Dependence on Foreign Oil. Global Warming. Offshore Drilling. Smog. Concern about the environmental and geopolitical costs of our nation’s 140 billion–gallon a year 2 gasoline addiction has never been higher. Recent polls have found that 91 percent of Americans believe our nation is facing an energy crisis3 and 86 percent say they want their government to help develop alternative energy sources.4
What if that energy source is already here, ready to fuel the cars we already drive? What if we could use abundant, renewable resources to produce alternative fuels to fill up our gas tanks rather than fossil fuels? What if those alternative fuels added no net greenhouse gases to the atmosphere? What if an alternative-energy future is achievable not in thirty years – but now?
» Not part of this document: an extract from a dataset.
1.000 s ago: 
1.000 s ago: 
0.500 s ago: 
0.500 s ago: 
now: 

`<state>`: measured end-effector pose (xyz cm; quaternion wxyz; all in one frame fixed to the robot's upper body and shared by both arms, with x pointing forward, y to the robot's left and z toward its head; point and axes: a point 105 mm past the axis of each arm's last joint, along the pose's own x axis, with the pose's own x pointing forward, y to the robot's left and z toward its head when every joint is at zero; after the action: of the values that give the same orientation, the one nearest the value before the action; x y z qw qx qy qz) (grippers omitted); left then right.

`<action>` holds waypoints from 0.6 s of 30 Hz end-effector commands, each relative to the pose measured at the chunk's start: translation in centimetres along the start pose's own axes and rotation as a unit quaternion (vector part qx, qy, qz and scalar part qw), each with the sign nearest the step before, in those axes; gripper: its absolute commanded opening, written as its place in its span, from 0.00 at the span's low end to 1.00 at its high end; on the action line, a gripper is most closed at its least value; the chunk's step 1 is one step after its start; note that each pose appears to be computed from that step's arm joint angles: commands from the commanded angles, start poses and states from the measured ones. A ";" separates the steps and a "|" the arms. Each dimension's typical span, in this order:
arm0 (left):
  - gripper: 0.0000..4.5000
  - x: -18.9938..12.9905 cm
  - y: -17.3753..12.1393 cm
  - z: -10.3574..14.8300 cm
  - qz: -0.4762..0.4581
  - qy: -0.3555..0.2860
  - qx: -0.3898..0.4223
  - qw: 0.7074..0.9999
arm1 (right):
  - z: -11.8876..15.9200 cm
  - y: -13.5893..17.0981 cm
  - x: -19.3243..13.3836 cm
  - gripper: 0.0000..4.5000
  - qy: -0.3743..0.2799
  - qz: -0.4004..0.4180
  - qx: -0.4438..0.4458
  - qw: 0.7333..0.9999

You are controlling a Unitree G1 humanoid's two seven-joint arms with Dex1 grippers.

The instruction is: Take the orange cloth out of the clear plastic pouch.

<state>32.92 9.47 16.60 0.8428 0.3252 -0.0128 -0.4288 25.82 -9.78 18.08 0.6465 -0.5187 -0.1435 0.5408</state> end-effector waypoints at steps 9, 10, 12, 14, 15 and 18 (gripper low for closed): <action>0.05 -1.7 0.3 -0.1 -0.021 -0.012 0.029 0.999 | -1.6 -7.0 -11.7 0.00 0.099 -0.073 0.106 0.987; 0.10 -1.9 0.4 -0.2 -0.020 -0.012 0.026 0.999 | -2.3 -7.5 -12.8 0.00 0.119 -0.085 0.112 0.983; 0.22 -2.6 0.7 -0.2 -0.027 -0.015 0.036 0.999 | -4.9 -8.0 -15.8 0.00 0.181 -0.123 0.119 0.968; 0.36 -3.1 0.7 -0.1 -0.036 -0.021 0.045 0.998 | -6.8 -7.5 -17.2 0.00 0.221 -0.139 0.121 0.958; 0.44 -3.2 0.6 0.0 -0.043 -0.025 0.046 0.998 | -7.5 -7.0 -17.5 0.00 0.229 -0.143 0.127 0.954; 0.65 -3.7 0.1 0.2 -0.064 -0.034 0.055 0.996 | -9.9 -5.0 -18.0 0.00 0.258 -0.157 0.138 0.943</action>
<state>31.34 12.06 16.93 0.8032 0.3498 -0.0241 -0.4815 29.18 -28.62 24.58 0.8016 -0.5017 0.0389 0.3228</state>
Ethanol is an alternative fuel produced from renewable and sustainable resources, and has already proved to be practical, efficient, and affordable. Made by fermenting and then distilling simple sugars from corn, sugarcane, or sorghum, or from cellulosic feedstock like agricultural waste, paper pulp, or switchgrass, ethanol is nothing fancier than 200-proof grain alcohol – the kind of old-fashioned moonshine once cooked up in back-country stills.5
The idea of using it to fuel cars is as old as the automobile itself – Henry Ford’s Model T was designed to run on ethanol, and Thomas Midgley, the inventor of high-octane leaded gasoline, drove a car powered by an ethanol-gasoline blend to the 1921 meeting of the Society of Automotive Engineers. But despite these sepia-toned origins, ethanol has some very twenty-first century aspirations. By the year 2050, ethanol could reduce American production of global-warming gases by 1.7 billion tons a year, while simultaneously reducing the release of other air pollutants like sulfur, carbon monoxide, and particulates,6 and move the country significantly closer to energy independence.